O sucesso é resultado, segundo Daniella, de muita conversa. "Tudo é combinado. O adesivo que colamos na janela, por exemplo, com o nome do restaurante, teve a aprovação do condomínio. O resultado é que quase todos os moradores são nossos clientes. A gente até brinca. Pergunta se eles pegaram trânsito no elevador para chegar.”

Paula Zemel, de 38 anos, é uma das clientes mais assíduas. Moradora do último andar, a arquiteta considera um privilégio morar em um prédio que tenha restaurante no térreo. "Espero que o Plano Diretor mude nossa cidade para melhor. Como moradora, sou super a favor, e como arquiteta, também. Sei das facilidades. Como não cozinho, faço meus almoços com os amigos no restaurante. É muito pratico. Só o café acaba sendo lá em casa”, diz.

O Modi Gastronomia é o quarto ponto comercial instalado no Edifício Paquita. Quem ocupou o espaço por mais tempo foi um salão de cabeleireiro. "Minha avó nem lavava o cabelo em casa. Era só no salão”, lembra Paula. Uma distribuidora de vinhos e uma padaria, comandada pelo chef Olivier Anquier, foram os outros locatários.

Harmonia. Saber fechar as portas na hora certa, para não atrapalhar o sono dos moradores, é outra medida considerada essencial para manter a harmonia entre os usos residencial e comercial. Oferecer acessos exclusivos tanto para clientes como para moradores também é obrigatório. As portarias precisam ser distintas para a integração funcionar e, mesmo assim, há risco de haver problemas.

Em Perdizes, na zona oeste, os proprietários dos apartamentos construídos no cruzamento das Ruas Cardoso de Almeida e Caiubi convivem bem com o funcionamento de uma farmácia, um salão de beleza e um café instalados no térreo dos edifícios. No entanto, sempre há reclamações. O corretor de imóveis Sérgio Gomes, de 66 anos, conta que soube de um vizinho que resolveu mudar de endereço por causa do café.

"Ele vivia no primeiro andar e dizia que o calor da cozinha deixava o imóvel quente. Era isso que o incomodava, mais do que o barulho”, diz. Segundo Gomes, quem compra um apartamento em um prédio com comércio no térreo deve se atentar para o perfil do estabelecimento. "Um café é bem diferente de um bar, especialmente no que diz respeito ao barulho, mas tem gente que não se acostuma.”

Projeto também deve ampliar oferta de serviços públicos

Assim como o comércio, Plano Diretor prevê que equipamentos públicos, como creches e postos de saúde, ocupem o térreo

O conceito multiúso ainda pode, segundo o Plano Diretor, permitir que equipamentos públicos, como creches, escolas técnicas e postos de saúde, sejam incorporados a um projeto residencial de caráter social ou não. Nesse caso, assim como os estabelecimentos comerciais, a instalação dos equipamentos deverá ser feita no térreo, com possibilidade de se estender ao primeiro pavimento.

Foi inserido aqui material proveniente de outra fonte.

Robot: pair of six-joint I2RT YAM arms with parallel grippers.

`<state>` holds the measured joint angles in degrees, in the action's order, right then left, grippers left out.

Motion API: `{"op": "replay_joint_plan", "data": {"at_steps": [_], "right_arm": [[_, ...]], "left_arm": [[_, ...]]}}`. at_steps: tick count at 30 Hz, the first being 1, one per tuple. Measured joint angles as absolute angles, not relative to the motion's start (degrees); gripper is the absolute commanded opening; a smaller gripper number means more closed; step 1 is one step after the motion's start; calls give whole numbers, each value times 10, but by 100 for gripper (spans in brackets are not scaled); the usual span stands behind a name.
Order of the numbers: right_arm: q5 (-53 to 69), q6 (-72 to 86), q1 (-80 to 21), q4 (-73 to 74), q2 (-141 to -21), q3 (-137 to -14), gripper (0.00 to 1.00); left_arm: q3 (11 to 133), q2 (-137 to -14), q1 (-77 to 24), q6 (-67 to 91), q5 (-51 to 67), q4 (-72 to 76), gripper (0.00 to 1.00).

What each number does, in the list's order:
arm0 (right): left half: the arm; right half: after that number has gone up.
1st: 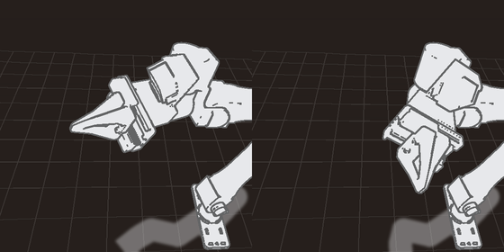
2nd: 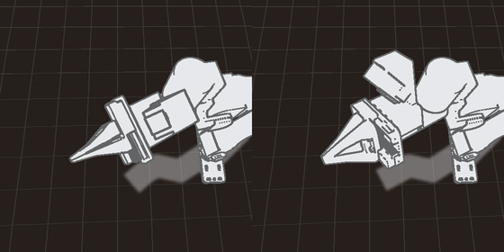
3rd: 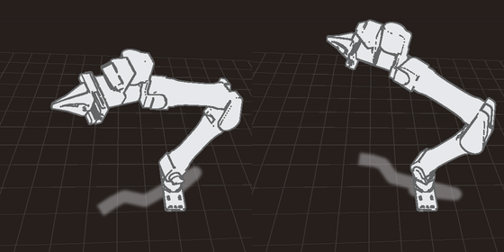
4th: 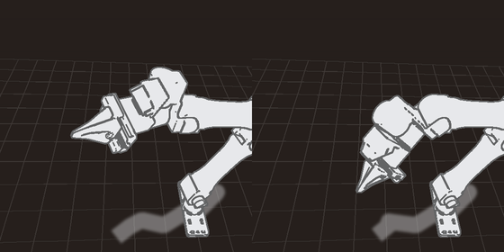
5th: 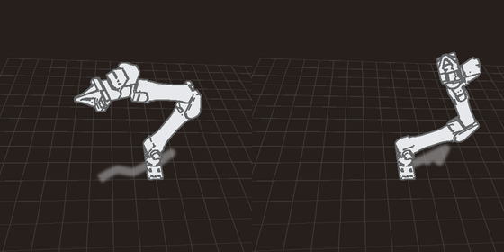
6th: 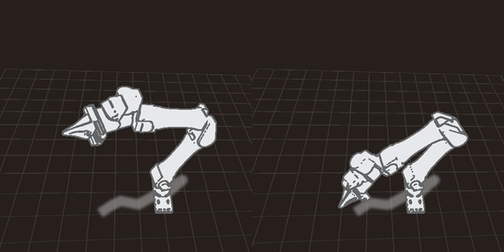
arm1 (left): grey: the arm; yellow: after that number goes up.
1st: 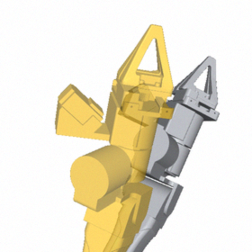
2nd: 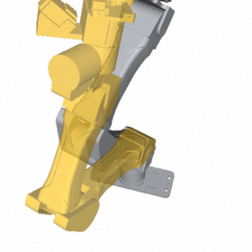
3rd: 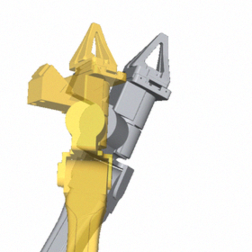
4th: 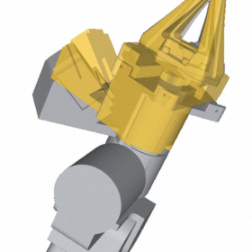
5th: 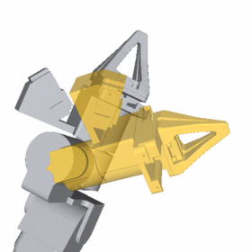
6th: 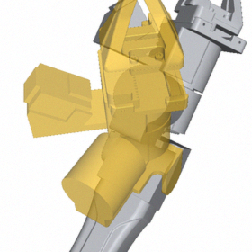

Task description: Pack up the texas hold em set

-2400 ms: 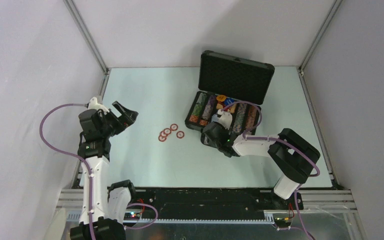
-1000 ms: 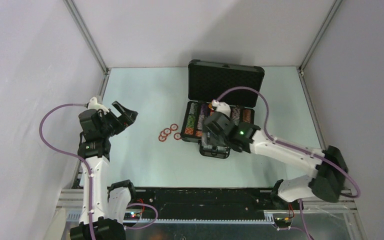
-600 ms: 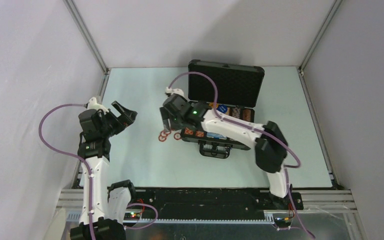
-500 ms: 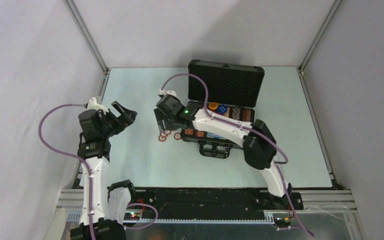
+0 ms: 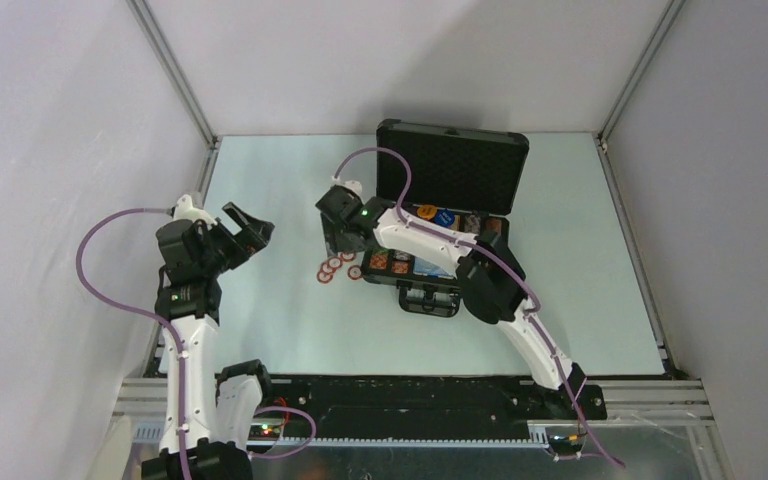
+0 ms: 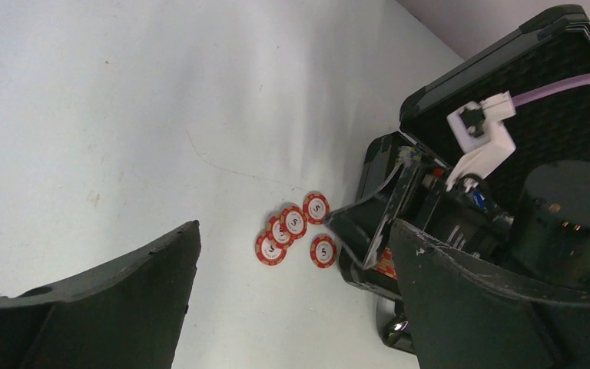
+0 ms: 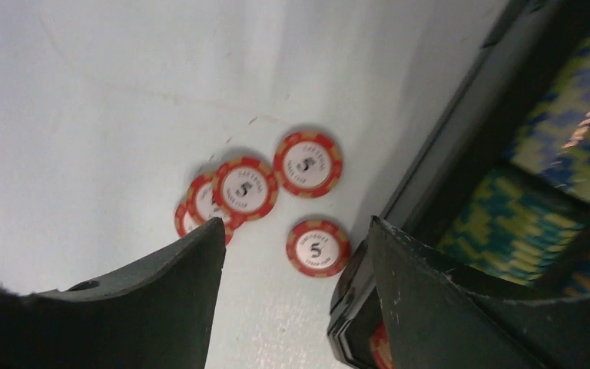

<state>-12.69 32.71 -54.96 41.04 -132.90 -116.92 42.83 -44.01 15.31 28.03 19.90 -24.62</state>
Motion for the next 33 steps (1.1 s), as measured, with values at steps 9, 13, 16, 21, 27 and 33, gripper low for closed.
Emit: {"op": "replay_joint_plan", "data": {"at_steps": [9, 13, 16, 21, 27, 33], "right_arm": [[-149, 371, -513, 423, -1337, -1201, 75], [-138, 375, -502, 412, -1337, -1198, 75], [-129, 375, -496, 408, -1337, -1197, 75], [-115, 375, -488, 406, -1337, -1197, 76], [-110, 375, -481, 390, -1334, -1184, 76], [-102, 375, -476, 355, -1317, -1145, 76]], "left_arm": [[428, -440, 153, 280, 199, -246, 97], [428, -440, 153, 280, 199, -246, 97], [428, -440, 153, 280, 199, -246, 97], [428, -440, 153, 280, 199, -246, 97], [428, -440, 153, 280, 199, -246, 97], [428, -440, 153, 280, 199, -246, 97]]}}
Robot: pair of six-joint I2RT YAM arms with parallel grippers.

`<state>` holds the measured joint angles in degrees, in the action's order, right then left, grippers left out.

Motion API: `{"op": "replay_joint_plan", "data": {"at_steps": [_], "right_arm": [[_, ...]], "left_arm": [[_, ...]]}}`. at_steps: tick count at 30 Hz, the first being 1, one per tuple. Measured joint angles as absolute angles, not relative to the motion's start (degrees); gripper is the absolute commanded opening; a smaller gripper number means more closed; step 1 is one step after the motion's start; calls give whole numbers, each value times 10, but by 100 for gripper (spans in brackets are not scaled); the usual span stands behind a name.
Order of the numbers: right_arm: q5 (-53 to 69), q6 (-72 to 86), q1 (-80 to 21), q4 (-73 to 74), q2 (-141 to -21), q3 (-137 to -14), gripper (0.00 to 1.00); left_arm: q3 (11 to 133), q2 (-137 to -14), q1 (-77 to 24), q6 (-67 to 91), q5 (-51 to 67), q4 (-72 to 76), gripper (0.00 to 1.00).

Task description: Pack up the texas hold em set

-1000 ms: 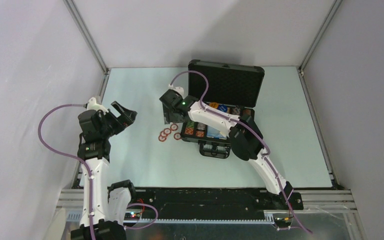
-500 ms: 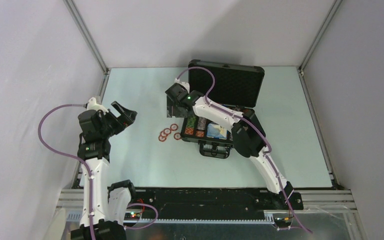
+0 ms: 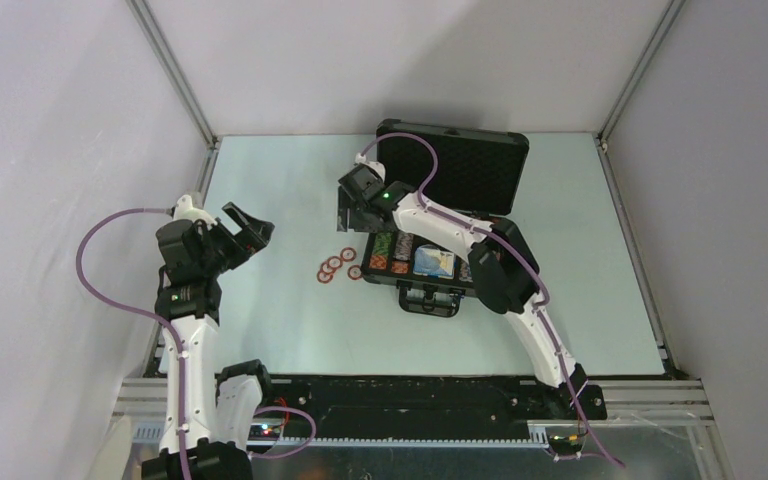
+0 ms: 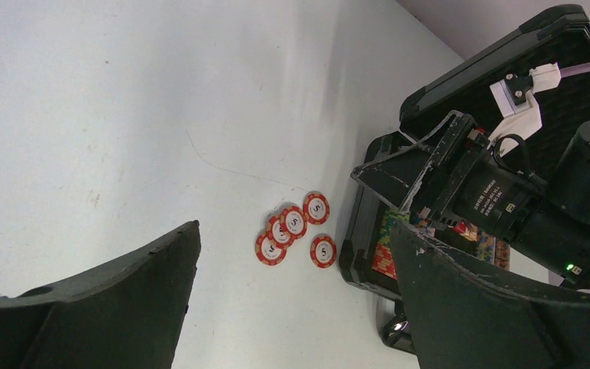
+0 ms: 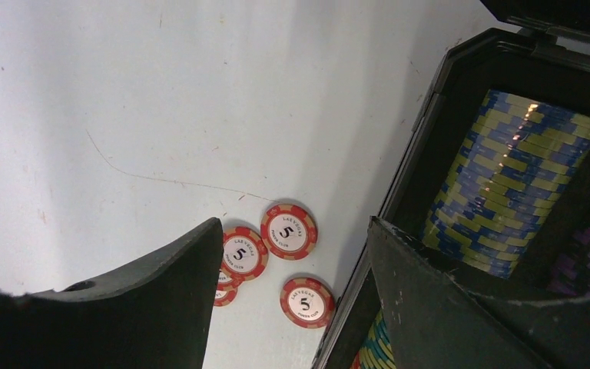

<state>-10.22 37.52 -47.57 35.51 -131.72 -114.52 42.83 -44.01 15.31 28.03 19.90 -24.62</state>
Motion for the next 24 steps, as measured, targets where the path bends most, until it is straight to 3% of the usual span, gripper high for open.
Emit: {"op": "replay_joint_plan", "data": {"at_steps": [14, 24], "right_arm": [[-84, 380, -465, 279, -1279, -1066, 76], [-103, 373, -448, 304, -1263, -1045, 77]], "left_arm": [[428, -440, 153, 280, 199, -246, 97], [428, -440, 153, 280, 199, -246, 97]]}}
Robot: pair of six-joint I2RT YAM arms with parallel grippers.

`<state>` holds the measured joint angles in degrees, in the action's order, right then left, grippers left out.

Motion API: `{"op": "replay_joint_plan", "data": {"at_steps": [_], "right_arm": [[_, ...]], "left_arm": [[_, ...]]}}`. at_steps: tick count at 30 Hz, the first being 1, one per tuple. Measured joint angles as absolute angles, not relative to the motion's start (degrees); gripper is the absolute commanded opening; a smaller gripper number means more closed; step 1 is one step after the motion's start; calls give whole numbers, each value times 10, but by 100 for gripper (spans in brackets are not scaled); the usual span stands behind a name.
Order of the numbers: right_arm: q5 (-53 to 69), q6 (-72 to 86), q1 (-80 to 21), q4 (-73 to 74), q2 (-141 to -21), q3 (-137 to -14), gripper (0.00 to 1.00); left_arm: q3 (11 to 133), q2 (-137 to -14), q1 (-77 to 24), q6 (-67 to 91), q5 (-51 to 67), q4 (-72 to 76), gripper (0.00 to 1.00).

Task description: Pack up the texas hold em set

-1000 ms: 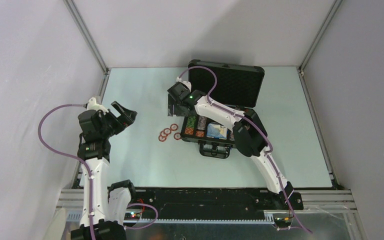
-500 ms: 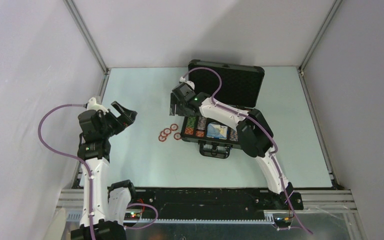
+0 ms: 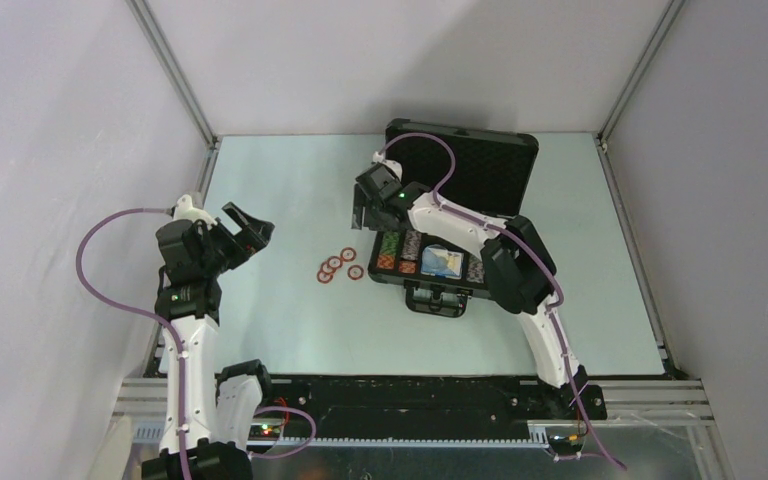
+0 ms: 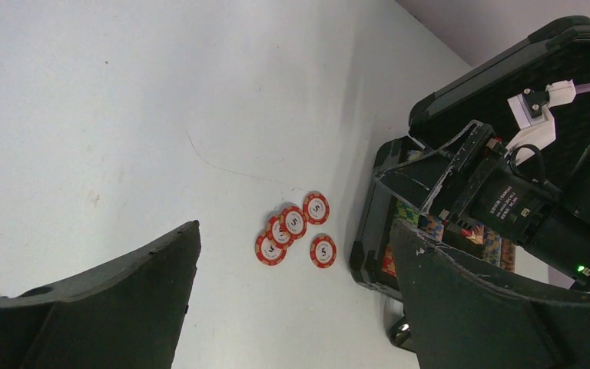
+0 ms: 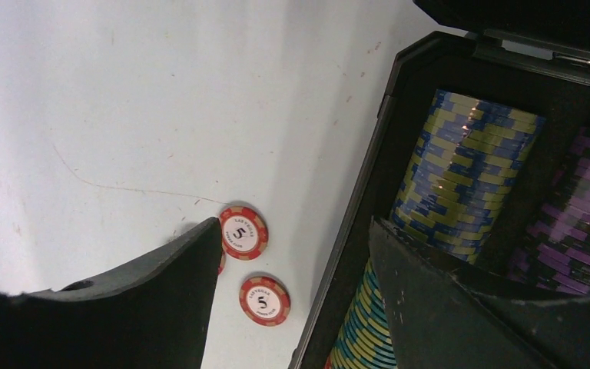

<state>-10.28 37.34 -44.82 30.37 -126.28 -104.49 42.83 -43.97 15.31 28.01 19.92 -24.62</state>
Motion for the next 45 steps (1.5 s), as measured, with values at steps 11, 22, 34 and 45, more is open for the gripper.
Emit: {"op": "replay_joint_plan", "data": {"at_steps": [11, 22, 34, 45], "right_arm": [[-116, 372, -434, 309, -1238, -1010, 77], [-117, 352, -426, 329, -1223, -1005, 77], [-173, 292, -420, 445, -1226, -1072, 85], [-163, 197, -469, 380, -1112, -1013, 87]], "left_arm": [[428, -440, 153, 280, 199, -246, 97], [428, -440, 153, 280, 199, -246, 97], [428, -440, 153, 280, 197, -246, 97], [426, -441, 153, 280, 197, -246, 97]]}}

O modelo não é inédito. Em São Paulo, o Conjunto Habitacional Jardim Edite, erguido no lugar de uma favela na zona sul, serve de exemplo. O residencial, construído para abrigar famílias de baixa renda, tem caráter multiúso. No mesmo terreno, as torres residenciais dividem espaço com uma creche, uma Unidade Básica de Saúde (UBS) e um restaurante-escola.

As famílias que ocupam as 252 unidades só precisam descer as escadas para ter acesso aos serviços públicos, reduzindo o número de deslocamentos pela cidade, uma das metas do Plano Diretor.

Com as novas regras, a expectativa da Prefeitura é de que não apenas os térreos de prédios populares recebam esse uso. O incentivo será dado a qualquer empreendimento que aceitar colaborar para a expansão da oferta de equipamentos públicos no Município, que sofre com a falta de terrenos para viabilizar, por exemplo, novas creches. São Paulo precisa abrir 128,5 mil vagas para crianças de zero a 3 anos, de acordo com o último balanço publicado pela Prefeitura.

Após construído, com incentivos financeiros, como a ausência do pagamento da outorga onerosa - taxa para construir acima do limite permitido -, os espaços podem ser alugados para o próprio Município ou para entidades conveniadas.